▶ _Data under study_:
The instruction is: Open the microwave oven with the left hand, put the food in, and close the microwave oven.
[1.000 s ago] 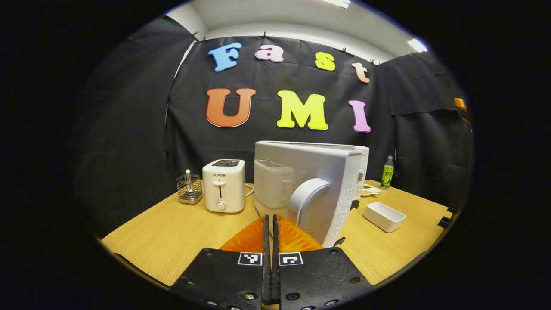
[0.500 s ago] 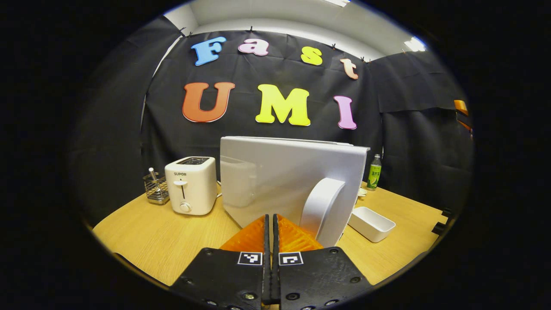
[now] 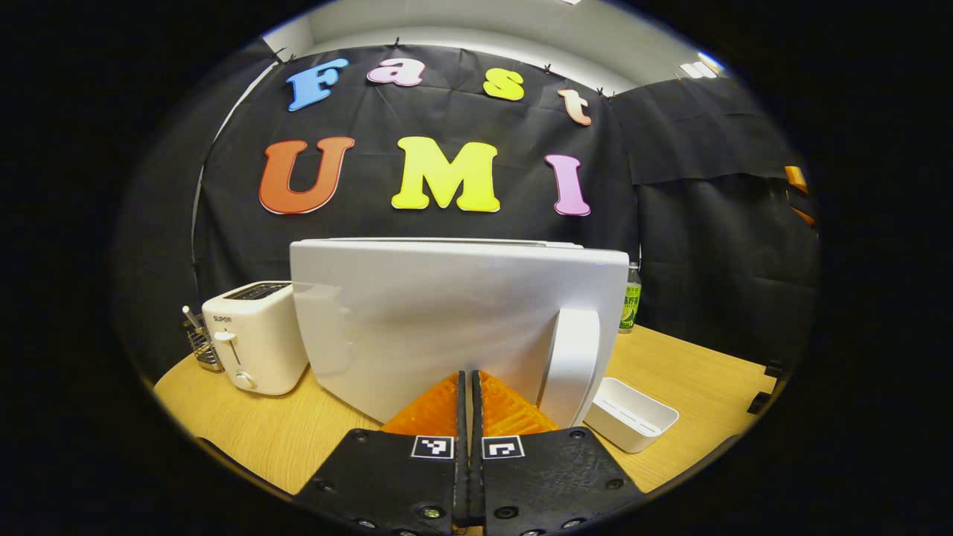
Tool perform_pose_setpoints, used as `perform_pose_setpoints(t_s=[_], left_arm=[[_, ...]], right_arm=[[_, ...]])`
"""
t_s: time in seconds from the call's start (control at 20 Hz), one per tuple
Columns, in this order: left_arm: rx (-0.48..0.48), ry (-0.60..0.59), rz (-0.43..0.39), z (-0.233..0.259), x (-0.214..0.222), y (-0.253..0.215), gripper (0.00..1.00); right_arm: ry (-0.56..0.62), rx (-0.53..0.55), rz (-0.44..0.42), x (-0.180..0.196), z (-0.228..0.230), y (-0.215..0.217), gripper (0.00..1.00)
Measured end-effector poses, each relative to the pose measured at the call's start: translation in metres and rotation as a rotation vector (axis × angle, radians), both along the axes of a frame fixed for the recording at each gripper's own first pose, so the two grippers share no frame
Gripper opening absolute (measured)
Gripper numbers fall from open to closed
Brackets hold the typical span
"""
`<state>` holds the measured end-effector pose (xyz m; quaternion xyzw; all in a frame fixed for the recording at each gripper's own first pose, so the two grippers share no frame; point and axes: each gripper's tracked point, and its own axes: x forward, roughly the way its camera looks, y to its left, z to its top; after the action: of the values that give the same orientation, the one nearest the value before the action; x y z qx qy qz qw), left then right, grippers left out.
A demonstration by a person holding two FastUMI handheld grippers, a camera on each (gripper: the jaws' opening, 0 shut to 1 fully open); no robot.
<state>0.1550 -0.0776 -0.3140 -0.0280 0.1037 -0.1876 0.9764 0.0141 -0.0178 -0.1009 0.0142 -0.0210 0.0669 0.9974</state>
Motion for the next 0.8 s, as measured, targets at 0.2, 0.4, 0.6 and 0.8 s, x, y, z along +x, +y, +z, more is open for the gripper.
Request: perform_pose_setpoints(t_s=[0.2,0.4,0.6,0.8], left_arm=[[-0.008,0.002,0.017,-0.001,0.028,-0.023,0.00],[-0.010,0.002,0.042,-0.001,0.057,-0.043,0.00],[0.003,-0.010,0.061,0.001,0.084,-0.060,0.00],[-0.006,0.000,0.086,0.002,0.110,-0.075,0.00]], right_arm=[[0.012,0.004,0.001,0.019,-0.010,-0.011,0.99],[0.028,-0.004,-0.005,0.042,-0.023,-0.021,0.99],[0.042,-0.020,0.015,0.055,-0.036,-0.026,0.99],[0.051,-0.024,0.037,0.066,-0.044,-0.032,0.92]])
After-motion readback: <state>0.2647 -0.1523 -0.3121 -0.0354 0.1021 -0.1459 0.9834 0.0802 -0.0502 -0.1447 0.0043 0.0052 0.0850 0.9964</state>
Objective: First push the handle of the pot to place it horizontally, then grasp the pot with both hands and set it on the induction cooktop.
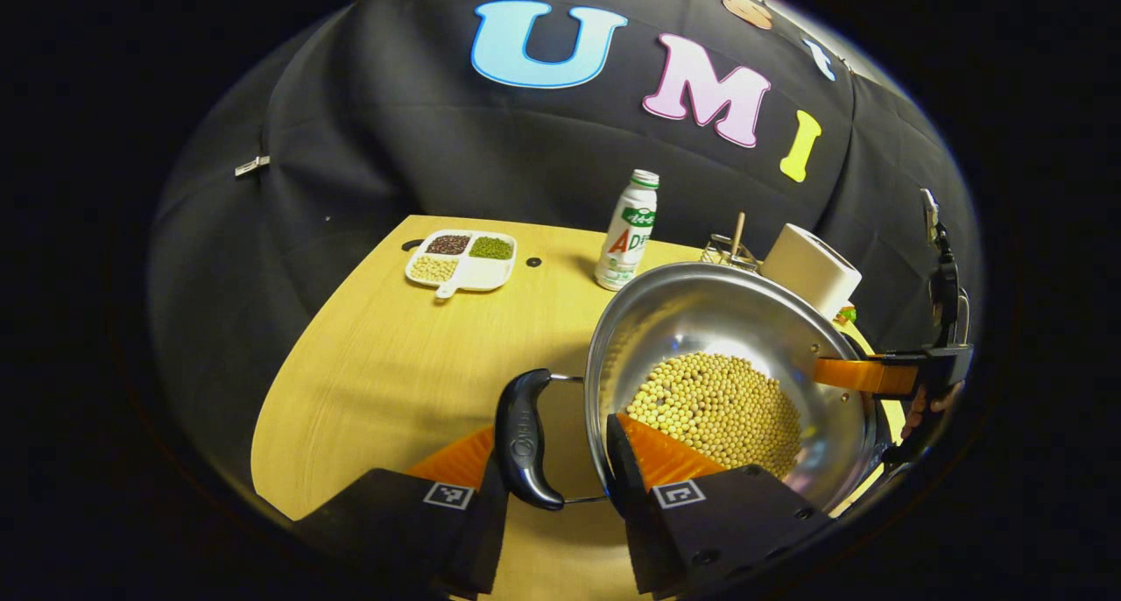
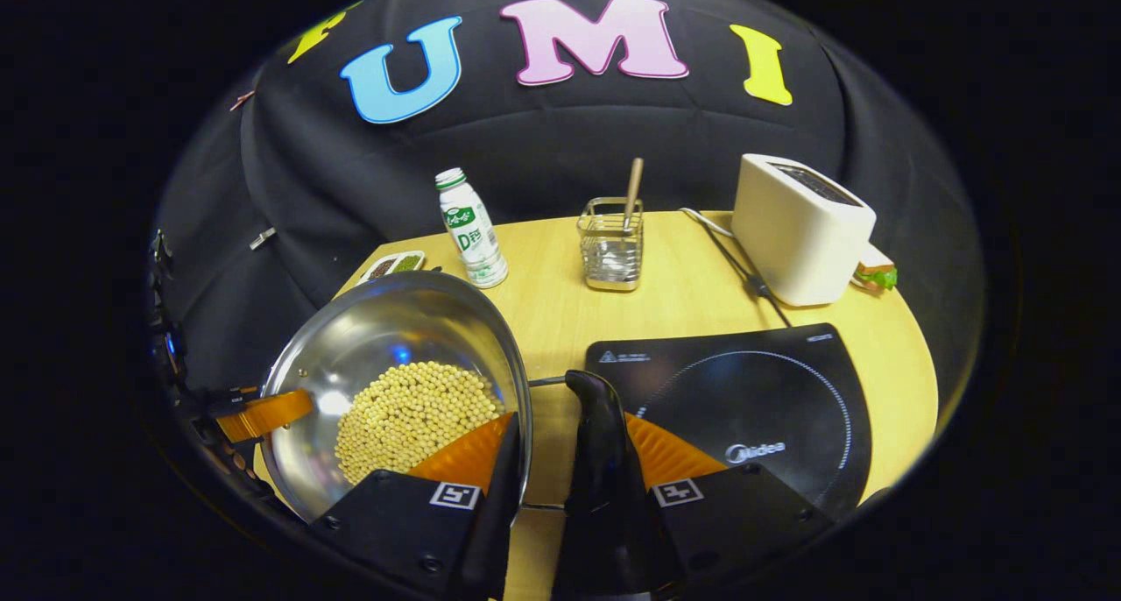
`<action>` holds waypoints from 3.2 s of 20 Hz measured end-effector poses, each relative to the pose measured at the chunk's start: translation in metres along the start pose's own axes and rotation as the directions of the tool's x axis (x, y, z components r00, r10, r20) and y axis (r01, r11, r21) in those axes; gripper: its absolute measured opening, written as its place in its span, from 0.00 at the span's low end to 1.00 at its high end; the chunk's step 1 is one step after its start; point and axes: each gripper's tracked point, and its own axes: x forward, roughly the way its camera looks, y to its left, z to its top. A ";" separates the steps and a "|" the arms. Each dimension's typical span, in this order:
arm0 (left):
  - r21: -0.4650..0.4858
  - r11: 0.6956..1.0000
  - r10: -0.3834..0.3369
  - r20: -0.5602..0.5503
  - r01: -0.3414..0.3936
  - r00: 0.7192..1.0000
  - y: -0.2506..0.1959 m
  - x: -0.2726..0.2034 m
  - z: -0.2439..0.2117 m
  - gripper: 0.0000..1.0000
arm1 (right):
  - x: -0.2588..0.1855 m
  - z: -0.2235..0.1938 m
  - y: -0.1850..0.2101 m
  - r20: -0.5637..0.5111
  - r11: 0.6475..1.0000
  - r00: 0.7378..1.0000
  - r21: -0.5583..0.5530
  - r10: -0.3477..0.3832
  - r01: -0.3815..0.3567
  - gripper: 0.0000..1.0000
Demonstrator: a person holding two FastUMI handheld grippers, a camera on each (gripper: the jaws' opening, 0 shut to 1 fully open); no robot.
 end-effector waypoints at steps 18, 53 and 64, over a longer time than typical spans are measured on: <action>0.020 0.999 -0.044 -0.007 0.044 0.999 -0.193 0.007 0.005 0.61 | -0.068 0.029 -0.177 0.022 0.999 0.999 0.047 -0.026 0.025 0.56; -0.021 0.999 -0.035 -0.071 0.033 0.997 -0.260 0.074 -0.025 0.64 | -0.021 0.011 -0.265 -0.033 0.994 0.999 0.109 -0.006 0.010 0.59; -0.058 0.997 0.044 -0.010 -0.045 0.999 -0.257 0.042 -0.008 0.95 | -0.069 0.047 -0.268 0.164 0.996 0.984 0.061 -0.072 0.063 0.99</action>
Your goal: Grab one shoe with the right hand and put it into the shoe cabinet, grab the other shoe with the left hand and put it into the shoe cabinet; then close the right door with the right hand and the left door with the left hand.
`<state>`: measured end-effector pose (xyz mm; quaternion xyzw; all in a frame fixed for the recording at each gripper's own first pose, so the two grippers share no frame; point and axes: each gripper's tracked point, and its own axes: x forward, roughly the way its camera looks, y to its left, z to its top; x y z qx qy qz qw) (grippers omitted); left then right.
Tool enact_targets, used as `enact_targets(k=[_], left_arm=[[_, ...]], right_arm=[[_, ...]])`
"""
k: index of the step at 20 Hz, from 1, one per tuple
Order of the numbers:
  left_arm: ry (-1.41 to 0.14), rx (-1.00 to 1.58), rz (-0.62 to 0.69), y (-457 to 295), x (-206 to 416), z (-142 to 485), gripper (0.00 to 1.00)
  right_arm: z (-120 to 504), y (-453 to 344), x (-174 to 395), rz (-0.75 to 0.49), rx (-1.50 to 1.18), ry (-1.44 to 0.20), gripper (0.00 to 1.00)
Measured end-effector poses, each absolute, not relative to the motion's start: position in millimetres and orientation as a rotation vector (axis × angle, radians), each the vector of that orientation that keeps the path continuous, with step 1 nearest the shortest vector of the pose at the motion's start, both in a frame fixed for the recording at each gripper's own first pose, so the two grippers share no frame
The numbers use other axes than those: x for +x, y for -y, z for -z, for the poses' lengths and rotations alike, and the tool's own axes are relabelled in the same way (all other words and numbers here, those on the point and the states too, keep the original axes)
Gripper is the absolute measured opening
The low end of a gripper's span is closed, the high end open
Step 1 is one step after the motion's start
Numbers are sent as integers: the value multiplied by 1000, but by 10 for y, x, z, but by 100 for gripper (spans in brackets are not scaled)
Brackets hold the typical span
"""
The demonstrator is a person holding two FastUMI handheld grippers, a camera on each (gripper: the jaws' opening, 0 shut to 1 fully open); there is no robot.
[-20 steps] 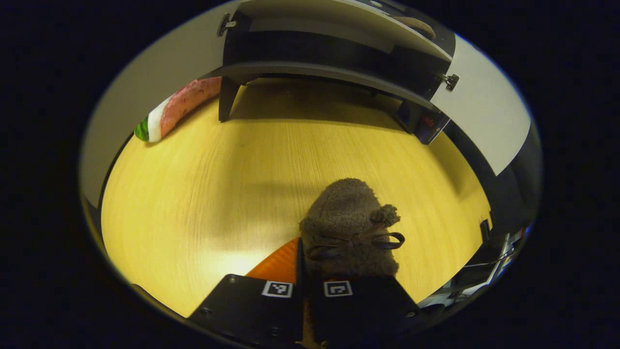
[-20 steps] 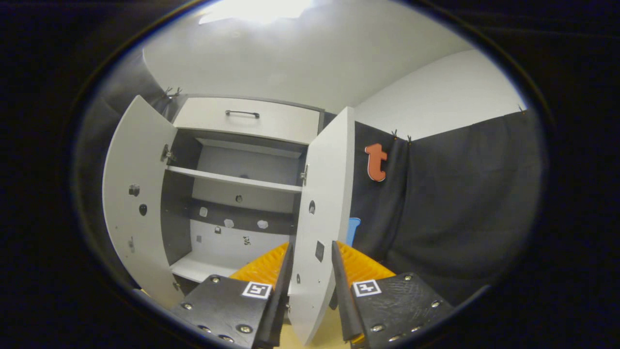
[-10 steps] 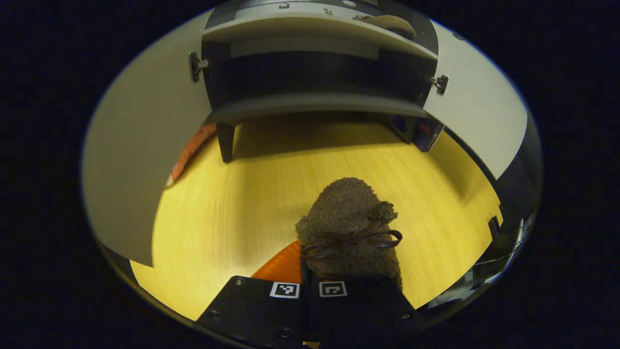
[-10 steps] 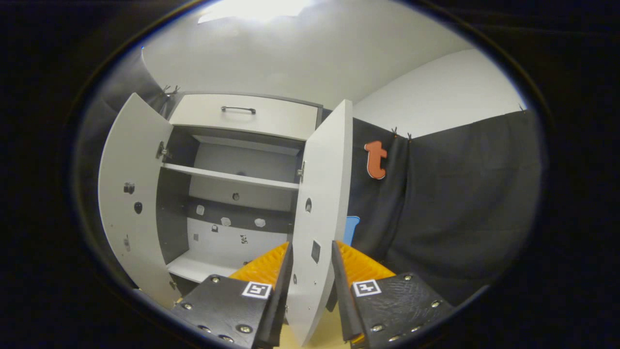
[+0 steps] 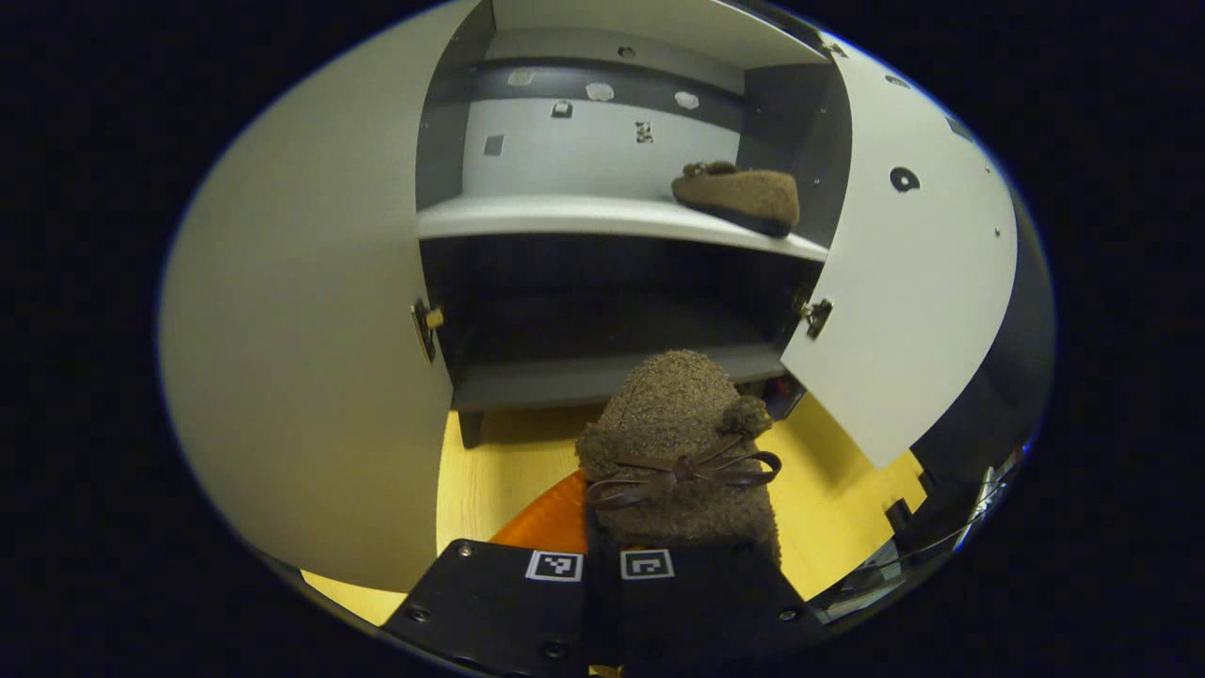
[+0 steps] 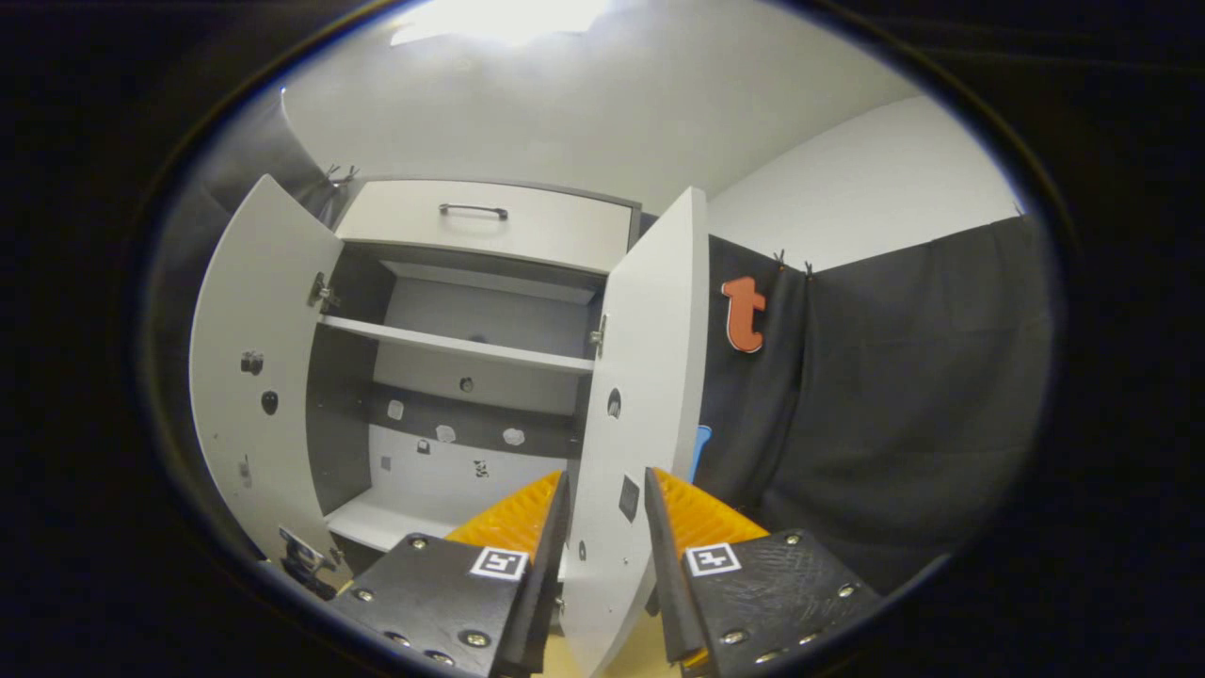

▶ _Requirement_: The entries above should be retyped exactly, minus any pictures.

▶ _Response to this task_:
The instruction is: Open the microwave oven with the left hand, put the food in, and close the microwave oven.
[1.000 s ago] 
[0.500 s ago] 
[now] 
Tool perform_pose_setpoints, used as `perform_pose_setpoints(t_s=[_], left_arm=[[_, ...]], right_arm=[[_, ...]])`
"""
t_s: time in seconds from the call's start (control at 20 Hz), one per tuple
Columns, in this order: left_arm: rx (-0.48..0.48), ry (-0.60..0.59), rz (-0.43..0.39), z (-0.233..0.259), x (-0.214..0.222), y (-0.253..0.215), gripper (0.00..1.00); right_arm: ry (-0.56..0.62), rx (-0.53..0.55), rz (-0.44..0.42), x (-0.180..0.196), z (-0.228..0.230), y (-0.215..0.217), gripper (0.00..1.00)
Measured end-effector poses, each relative to the pose measured at the call's start: translation in metres and rotation as a rotation vector (axis × angle, radians), both along the axes of a frame fixed for the recording at each gripper's own first pose, so the two grippers share no frame
Gripper opening absolute (measured)
Gripper numbers fall from open to closed
Brackets hold the typical span
"""
`<state>` holds the measured end-effector pose (xyz m; quaternion xyzw; all in a frame fixed for the recording at each gripper's own first pose, so the two grippers share no frame; point and axes: each gripper's tracked point, and its own axes: x forward, roughly the way its camera looks, y to its left, z to its top; after the action: of the values that give the same orientation, the one nearest the value before the action; x y z qx qy qz qw), left then right, grippers left out.
A demonstration by a person holding two FastUMI handheld grippers, a camera on each (gripper: the jaws' opening, 0 shut to 1 fully open); no robot.
<state>0.1550 -0.0776 -0.3140 -0.0280 0.1037 -0.1876 0.9764 0.0141 -0.0178 -0.1009 0.0142 -0.0210 0.0669 0.9974</state>
Motion for the next 0.8 s, as measured, targets at 0.2, 0.4, 0.6 and 0.8 s, x, y, z along +x, +y, +z, more is open for the gripper.
Request: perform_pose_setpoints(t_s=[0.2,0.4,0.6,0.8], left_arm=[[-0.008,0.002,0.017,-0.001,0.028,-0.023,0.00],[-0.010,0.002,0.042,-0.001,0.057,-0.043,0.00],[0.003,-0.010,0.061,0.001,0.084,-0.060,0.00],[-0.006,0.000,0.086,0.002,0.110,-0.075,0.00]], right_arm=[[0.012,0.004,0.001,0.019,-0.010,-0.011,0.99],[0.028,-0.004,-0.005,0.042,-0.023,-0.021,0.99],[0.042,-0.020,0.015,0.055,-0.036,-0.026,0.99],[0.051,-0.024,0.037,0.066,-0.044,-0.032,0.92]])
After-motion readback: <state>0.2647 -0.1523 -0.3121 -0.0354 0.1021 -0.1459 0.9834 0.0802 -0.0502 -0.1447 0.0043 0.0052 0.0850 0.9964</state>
Objective: First push the handle of the pot to place it horizontally, then grasp the pot with both hands and set it on the induction cooktop.
`<action>` holds waypoints from 3.2 s of 20 Hz measured end-effector poses, each relative to the pose measured at the chunk's start: translation in metres along the start pose's own axes and rotation as the directions of the tool's x axis (x, y, z components r00, r10, r20) and y axis (r01, r11, r21) in those axes; gripper: its absolute measured opening, written as its place in its span, from 0.00 at the span's low end to 1.00 at its high end; the chunk's step 1 is one step after its start; point and axes: each gripper's tracked point, and its own axes: x forward, roughly the way its camera looks, y to its left, z to its top. A ";" separates the steps and a "|" the arms. Each dimension's typical span, in this order:
arm0 (left):
  - r21: -0.4650..0.4858
  - r11: 0.6956..1.0000
  - r10: -0.3834..0.3369
  - r20: -0.5602..0.5503
  - r01: -0.3414..0.3936
  - r00: 0.7192..1.0000
  - y: -0.2506..0.1959 m
  - x: -0.2726..0.2034 m
  - z: -0.2439..0.2117 m
  - gripper: 0.0000..1.0000
arm1 (right):
  - x: -0.2588..0.1855 m
  - z: -0.2235..0.1938 m
  - y: -0.1850..0.2101 m
  - r20: -0.5637..0.5111
  - r11: 0.6475..1.0000
  - r00: 0.7378..1.0000
  - r21: -0.5583..0.5530
  - r10: -0.3477..0.3832
  - r01: -0.3815..0.3567
  - gripper: 0.0000..1.0000
Demonstrator: a person holding two FastUMI handheld grippers, a camera on each (gripper: the jaws' opening, 0 shut to 1 fully open); no robot.
 end-effector waypoints at steps 18, 53 and 64, over a longer time than typical spans are measured on: <action>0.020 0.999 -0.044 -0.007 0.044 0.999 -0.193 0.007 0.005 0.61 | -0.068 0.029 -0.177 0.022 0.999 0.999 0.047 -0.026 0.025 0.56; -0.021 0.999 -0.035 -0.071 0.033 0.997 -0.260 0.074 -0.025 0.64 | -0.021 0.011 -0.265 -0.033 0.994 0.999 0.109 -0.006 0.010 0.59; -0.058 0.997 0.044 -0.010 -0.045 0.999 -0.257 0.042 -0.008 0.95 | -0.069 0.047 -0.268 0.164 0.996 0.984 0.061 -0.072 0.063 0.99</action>
Your goal: Grab one shoe with the right hand and put it into the shoe cabinet, grab the other shoe with the left hand and put it into the shoe cabinet; then close the right door with the right hand and the left door with the left hand.
`<state>`: measured end-effector pose (xyz mm; quaternion xyzw; all in a frame fixed for the recording at each gripper's own first pose, so the two grippers share no frame; point and axes: each gripper's tracked point, and its own axes: x forward, roughly the way its camera looks, y to its left, z to its top; x y z qx qy qz qw) (grippers omitted); left then right.
Tool enact_targets, used as `enact_targets(k=[_], left_arm=[[_, ...]], right_arm=[[_, ...]])`
"""
k: index of the step at 20 Hz, from 1, one per tuple
Order of the numbers:
  left_arm: ry (-1.41 to 0.14), rx (-1.00 to 1.58), rz (-0.62 to 0.69), y (-457 to 295), x (-206 to 416), z (-142 to 485), gripper (0.00 to 1.00)
  right_arm: z (-120 to 504), y (-453 to 344), x (-174 to 395), rz (-0.75 to 0.49), rx (-1.50 to 1.18), ry (-1.44 to 0.20), gripper (0.00 to 1.00)
Measured end-effector poses, each absolute, not relative to the motion's start: position in millimetres and orientation as a rotation vector (axis × angle, radians), each the vector of that orientation that keeps the path continuous, with step 1 nearest the shortest vector of the pose at the motion's start, both in a frame fixed for the recording at each gripper's own first pose, so the two grippers share no frame
The numbers use other axes than those: x for +x, y for -y, z for -z, for the poses' lengths and rotations alike, and the tool's own axes are relabelled in the same way (all other words and numbers here, those on the point and the states too, keep the original axes)
Gripper is the absolute measured opening
The low end of a gripper's span is closed, the high end open
Step 1 is one step after the motion's start
Numbers are sent as integers: the value multiplied by 1000, but by 10 for y, x, z, but by 100 for gripper (spans in brackets are not scaled)
Brackets hold the typical span
"""
The demonstrator is a person holding two FastUMI handheld grippers, a camera on each (gripper: the jaws' opening, 0 shut to 1 fully open); there is no robot.
[-20 steps] 
[-20 steps] 
[-10 steps] 
[-10 steps] 
[+0 steps] 
[+0 steps] 

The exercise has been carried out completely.